EXERCISE INSTRUCTIONS: Produce an exact copy of the listing.

DATA SEGMENT:
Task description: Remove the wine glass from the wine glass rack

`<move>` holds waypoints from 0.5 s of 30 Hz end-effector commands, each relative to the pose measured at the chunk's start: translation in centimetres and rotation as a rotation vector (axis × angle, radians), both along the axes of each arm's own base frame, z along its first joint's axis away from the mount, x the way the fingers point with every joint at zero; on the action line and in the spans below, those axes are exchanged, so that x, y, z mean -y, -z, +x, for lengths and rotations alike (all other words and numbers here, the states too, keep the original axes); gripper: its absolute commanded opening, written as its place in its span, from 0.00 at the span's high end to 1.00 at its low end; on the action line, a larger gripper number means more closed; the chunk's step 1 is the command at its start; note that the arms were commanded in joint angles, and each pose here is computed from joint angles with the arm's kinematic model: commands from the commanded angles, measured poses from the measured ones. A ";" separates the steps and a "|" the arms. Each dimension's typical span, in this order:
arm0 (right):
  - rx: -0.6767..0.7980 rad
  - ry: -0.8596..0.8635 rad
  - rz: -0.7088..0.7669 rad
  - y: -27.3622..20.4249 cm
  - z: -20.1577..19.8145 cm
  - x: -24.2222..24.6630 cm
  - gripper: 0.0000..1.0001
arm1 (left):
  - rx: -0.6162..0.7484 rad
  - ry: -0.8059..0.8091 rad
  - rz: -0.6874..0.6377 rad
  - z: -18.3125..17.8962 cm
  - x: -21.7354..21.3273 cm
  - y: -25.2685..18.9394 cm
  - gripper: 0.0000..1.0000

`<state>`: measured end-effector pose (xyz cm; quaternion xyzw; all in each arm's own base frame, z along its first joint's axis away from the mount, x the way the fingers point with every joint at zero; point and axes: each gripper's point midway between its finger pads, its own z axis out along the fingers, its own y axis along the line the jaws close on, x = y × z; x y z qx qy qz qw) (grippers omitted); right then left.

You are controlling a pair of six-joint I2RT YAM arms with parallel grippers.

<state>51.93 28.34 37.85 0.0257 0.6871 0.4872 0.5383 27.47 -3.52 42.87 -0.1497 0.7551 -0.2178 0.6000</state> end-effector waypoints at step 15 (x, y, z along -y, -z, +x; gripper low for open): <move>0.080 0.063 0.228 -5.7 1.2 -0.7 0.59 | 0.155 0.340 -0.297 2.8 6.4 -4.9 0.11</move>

ANSWER TO THIS TASK:
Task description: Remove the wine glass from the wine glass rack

`<move>` holds waypoints from 0.5 s of 30 Hz end-effector commands, each relative to the pose measured at the chunk's start: translation in centimetres and rotation as a rotation vector (axis × angle, radians), both along the axes of each arm's own base frame, z along its first joint's axis away from the mount, x the way the fingers point with every joint at zero; on the action line and in the spans below, those axes are exchanged, so that x, y, z mean -y, -z, +x, for lengths and rotations alike (all other words and numbers here, the states too, keep the original axes); gripper: its absolute commanded opening, written as its place in its span, from 0.00 at the span's high end to 1.00 at its low end; on the action line, a larger gripper number means more closed; the chunk's step 1 is the command at its start; note that the arms were commanded in joint angles, and each pose here is computed from joint angles with the arm's kinematic model: commands from the commanded angles, measured poses from the measured ones. A ";" separates the steps and a "|" the arms. Each dimension's typical span, in this order:
arm0 (right):
  - rx: -0.6767..0.7980 rad
  - ry: -0.8596..0.8635 rad
  - rz: -0.7088..0.7669 rad
  - y: -27.3622..20.4249 cm
  - z: -20.1577..19.8145 cm
  - x: -24.2222..24.6630 cm
  - gripper: 0.0000..1.0001
arm1 (left):
  - rx: -0.6162..0.7484 rad
  - ry: -0.8059..0.8091 rad
  - rz: -0.6874..0.6377 rad
  - z: -18.3125..17.8962 cm
  - x: -21.7354..21.3273 cm
  - y: -25.2685..18.9394 cm
  - gripper: 0.0000..1.0000

`<state>`: measured end-effector pose (xyz cm; quaternion xyzw; all in each arm's own base frame, z along its first joint's axis away from the mount, x the way the fingers point with every joint at zero; point and axes: each gripper's point midway between its finger pads, its own z axis out along the fingers, its own y axis along the line the jaws close on, x = y × z; x y z qx qy qz qw) (grippers omitted); right then left.

You are controlling a pair of six-joint I2RT YAM arms with parallel grippers.

<state>51.93 28.34 37.85 0.0257 0.6871 0.4872 0.5383 27.47 -3.52 42.87 -0.1497 0.7551 -0.2178 0.6000</state> end-effector waypoints at step 15 (x, y, z along -y, -z, +x; gripper low for open): <move>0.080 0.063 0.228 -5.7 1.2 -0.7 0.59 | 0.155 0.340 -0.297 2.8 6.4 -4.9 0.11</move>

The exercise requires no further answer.